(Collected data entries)
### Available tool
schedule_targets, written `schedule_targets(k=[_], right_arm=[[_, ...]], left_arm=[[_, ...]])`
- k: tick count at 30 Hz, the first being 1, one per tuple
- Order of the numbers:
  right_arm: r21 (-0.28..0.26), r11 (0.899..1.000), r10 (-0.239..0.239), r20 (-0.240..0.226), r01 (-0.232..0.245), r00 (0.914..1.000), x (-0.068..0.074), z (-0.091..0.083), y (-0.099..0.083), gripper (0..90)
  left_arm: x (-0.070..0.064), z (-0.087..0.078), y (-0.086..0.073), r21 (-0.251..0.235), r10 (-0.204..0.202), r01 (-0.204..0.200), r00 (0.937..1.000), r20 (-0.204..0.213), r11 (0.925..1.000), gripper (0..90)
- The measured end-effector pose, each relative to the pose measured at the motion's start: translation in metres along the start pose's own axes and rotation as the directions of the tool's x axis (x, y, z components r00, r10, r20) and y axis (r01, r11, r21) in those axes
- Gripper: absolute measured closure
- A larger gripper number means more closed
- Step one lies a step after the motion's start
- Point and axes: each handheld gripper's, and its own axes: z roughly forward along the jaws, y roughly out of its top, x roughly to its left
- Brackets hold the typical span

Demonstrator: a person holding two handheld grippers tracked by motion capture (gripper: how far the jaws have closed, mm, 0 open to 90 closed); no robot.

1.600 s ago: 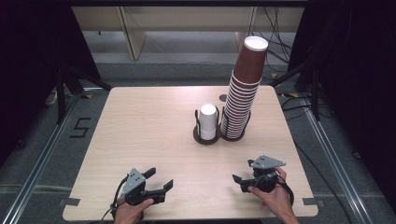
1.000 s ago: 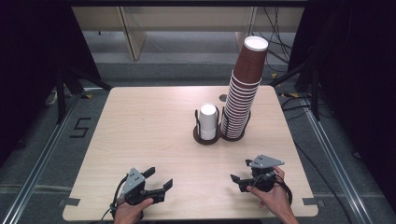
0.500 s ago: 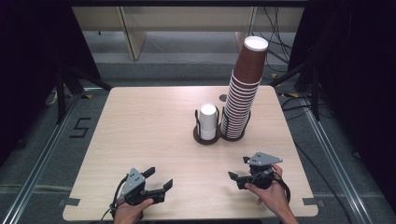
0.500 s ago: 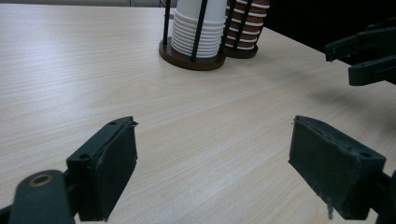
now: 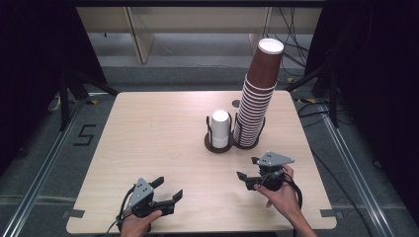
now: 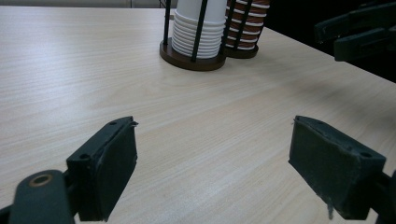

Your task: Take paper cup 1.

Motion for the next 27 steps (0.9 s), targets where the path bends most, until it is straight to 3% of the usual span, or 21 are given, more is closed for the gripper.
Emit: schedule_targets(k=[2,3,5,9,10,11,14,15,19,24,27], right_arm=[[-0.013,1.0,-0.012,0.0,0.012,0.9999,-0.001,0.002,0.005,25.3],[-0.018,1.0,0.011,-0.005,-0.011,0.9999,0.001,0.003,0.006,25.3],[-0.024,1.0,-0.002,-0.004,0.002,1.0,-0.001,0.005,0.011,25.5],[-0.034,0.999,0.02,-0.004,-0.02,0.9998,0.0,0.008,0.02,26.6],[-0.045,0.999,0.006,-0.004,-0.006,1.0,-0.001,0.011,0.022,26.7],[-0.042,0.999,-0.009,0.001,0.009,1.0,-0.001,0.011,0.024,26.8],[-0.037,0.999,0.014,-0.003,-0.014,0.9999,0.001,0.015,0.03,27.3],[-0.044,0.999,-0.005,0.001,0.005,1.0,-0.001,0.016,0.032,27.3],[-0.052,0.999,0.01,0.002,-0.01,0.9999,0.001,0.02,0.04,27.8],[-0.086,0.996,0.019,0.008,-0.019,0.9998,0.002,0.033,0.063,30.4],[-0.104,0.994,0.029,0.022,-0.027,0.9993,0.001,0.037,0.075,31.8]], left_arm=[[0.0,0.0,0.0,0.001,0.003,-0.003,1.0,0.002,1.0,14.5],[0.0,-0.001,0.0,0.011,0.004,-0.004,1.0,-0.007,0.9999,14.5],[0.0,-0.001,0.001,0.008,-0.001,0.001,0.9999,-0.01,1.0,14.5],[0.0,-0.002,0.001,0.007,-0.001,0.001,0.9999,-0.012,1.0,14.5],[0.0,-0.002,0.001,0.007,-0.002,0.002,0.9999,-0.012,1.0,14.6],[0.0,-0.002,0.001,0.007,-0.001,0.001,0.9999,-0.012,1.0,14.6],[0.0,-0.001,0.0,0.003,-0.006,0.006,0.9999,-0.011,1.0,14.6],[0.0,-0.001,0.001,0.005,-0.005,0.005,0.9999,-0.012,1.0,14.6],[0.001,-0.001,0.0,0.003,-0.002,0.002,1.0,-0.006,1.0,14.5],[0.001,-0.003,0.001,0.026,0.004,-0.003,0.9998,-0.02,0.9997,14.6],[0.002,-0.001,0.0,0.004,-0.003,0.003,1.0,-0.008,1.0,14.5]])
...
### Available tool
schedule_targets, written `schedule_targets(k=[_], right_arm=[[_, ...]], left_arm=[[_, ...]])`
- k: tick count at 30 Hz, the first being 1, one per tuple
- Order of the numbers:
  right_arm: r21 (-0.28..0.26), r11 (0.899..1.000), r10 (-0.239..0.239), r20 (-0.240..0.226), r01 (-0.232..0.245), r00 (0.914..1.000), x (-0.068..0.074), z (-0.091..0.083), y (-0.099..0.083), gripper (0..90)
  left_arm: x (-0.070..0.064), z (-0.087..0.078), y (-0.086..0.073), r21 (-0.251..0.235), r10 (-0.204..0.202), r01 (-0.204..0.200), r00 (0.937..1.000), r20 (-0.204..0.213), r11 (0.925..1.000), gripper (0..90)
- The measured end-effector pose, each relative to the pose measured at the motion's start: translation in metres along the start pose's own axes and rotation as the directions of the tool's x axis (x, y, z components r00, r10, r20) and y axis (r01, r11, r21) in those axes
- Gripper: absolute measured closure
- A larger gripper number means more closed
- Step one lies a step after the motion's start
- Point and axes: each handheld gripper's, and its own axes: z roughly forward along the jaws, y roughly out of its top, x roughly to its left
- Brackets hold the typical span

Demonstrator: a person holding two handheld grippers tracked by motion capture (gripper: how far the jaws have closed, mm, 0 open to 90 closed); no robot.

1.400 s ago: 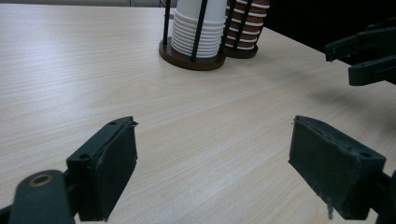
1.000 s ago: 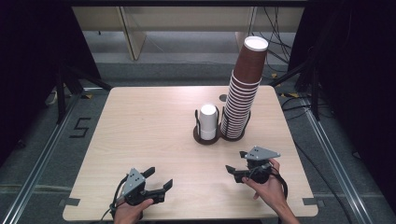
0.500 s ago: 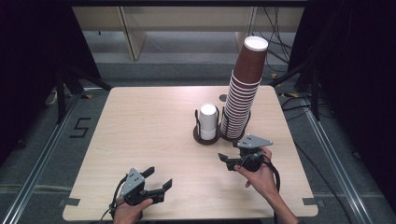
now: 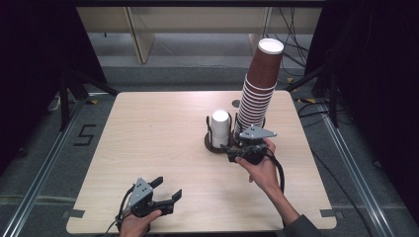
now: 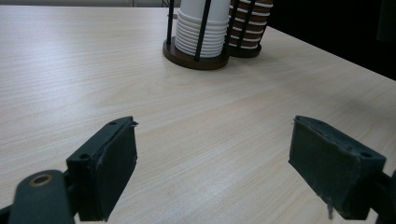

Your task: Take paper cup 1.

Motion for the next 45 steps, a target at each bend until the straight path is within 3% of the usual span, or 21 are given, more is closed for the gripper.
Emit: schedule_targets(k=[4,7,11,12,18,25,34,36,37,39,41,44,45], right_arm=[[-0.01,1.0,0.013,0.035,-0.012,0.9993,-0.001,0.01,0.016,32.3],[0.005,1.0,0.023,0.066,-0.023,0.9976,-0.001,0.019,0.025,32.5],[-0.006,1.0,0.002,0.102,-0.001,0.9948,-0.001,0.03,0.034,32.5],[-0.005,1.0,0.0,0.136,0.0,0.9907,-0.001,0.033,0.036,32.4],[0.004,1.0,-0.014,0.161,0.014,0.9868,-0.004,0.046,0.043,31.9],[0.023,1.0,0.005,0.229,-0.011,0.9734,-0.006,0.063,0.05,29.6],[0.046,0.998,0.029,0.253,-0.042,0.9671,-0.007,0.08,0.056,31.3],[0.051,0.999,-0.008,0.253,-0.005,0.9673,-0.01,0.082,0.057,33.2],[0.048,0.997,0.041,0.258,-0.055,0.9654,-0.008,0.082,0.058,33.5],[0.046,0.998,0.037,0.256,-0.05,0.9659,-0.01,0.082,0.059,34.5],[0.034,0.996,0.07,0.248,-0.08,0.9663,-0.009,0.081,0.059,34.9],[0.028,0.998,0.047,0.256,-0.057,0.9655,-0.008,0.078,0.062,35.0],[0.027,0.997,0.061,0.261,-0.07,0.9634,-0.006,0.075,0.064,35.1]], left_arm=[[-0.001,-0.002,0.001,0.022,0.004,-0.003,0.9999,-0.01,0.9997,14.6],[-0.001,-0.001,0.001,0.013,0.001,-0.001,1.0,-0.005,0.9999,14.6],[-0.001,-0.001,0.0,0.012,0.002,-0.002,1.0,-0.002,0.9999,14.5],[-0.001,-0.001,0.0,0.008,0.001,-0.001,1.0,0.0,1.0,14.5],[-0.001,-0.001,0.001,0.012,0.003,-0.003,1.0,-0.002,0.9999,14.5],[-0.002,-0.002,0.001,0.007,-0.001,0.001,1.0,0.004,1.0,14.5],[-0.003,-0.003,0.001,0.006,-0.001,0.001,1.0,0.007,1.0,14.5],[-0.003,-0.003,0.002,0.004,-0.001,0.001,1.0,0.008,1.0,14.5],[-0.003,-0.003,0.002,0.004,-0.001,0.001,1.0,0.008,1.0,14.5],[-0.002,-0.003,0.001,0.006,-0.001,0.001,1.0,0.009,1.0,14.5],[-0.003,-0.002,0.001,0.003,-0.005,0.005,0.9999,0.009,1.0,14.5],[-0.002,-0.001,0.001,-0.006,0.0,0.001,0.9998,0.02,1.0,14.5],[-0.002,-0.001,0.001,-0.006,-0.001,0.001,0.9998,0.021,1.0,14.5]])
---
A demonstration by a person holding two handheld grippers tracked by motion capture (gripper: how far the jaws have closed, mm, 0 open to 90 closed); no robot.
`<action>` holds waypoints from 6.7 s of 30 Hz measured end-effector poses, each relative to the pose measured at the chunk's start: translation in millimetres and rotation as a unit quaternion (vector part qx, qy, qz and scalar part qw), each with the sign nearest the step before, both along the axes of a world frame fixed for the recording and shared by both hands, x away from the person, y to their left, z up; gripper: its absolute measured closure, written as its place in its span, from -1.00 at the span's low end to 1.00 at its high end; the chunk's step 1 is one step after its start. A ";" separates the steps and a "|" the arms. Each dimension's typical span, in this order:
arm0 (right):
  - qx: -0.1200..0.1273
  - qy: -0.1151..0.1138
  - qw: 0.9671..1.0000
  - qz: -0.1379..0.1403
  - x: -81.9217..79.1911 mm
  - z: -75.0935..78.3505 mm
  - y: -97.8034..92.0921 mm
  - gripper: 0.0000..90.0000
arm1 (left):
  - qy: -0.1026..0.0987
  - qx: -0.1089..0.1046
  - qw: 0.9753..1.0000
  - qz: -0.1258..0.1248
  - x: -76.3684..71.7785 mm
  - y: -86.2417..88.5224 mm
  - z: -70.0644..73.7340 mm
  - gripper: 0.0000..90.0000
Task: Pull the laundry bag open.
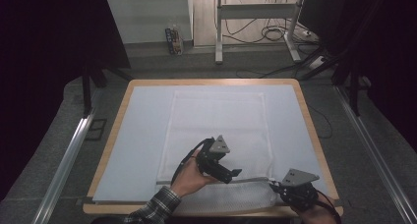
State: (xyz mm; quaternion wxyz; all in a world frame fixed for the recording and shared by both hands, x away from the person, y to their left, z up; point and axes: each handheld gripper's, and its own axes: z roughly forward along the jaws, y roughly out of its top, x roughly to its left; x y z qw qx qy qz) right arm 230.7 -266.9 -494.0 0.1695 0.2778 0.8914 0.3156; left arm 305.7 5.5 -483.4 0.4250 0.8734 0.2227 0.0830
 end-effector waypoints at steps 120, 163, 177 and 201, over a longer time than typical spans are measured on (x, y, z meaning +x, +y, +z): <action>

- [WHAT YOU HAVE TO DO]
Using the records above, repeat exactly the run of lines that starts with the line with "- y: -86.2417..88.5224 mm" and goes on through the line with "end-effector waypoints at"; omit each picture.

- [TASK OUTPUT]
  - y: -86.2417..88.5224 mm
  - z: -70.0644..73.7340 mm
  - gripper: 0.0000..90.0000
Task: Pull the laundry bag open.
State: (xyz mm; quaternion wxyz; all in a world frame fixed for the recording and shared by both hands, x away from the person, y to their left, z up; point and axes: each handheld gripper's, and its own axes: z roughly forward along the jaws, y roughly out of its top, x roughly to its left; x y z qw qx qy qz) right arm 230.7 -266.9 -494.0 0.1695 0.2778 0.8914 0.3156; left arm 305.7 5.5 -483.4 0.4250 0.8734 0.2227 0.0830
 end-effector waypoints at steps 120, 163, 177 and 201, over a longer time than typical spans are measured on (x, y, z meaning +x, +y, +z): <action>

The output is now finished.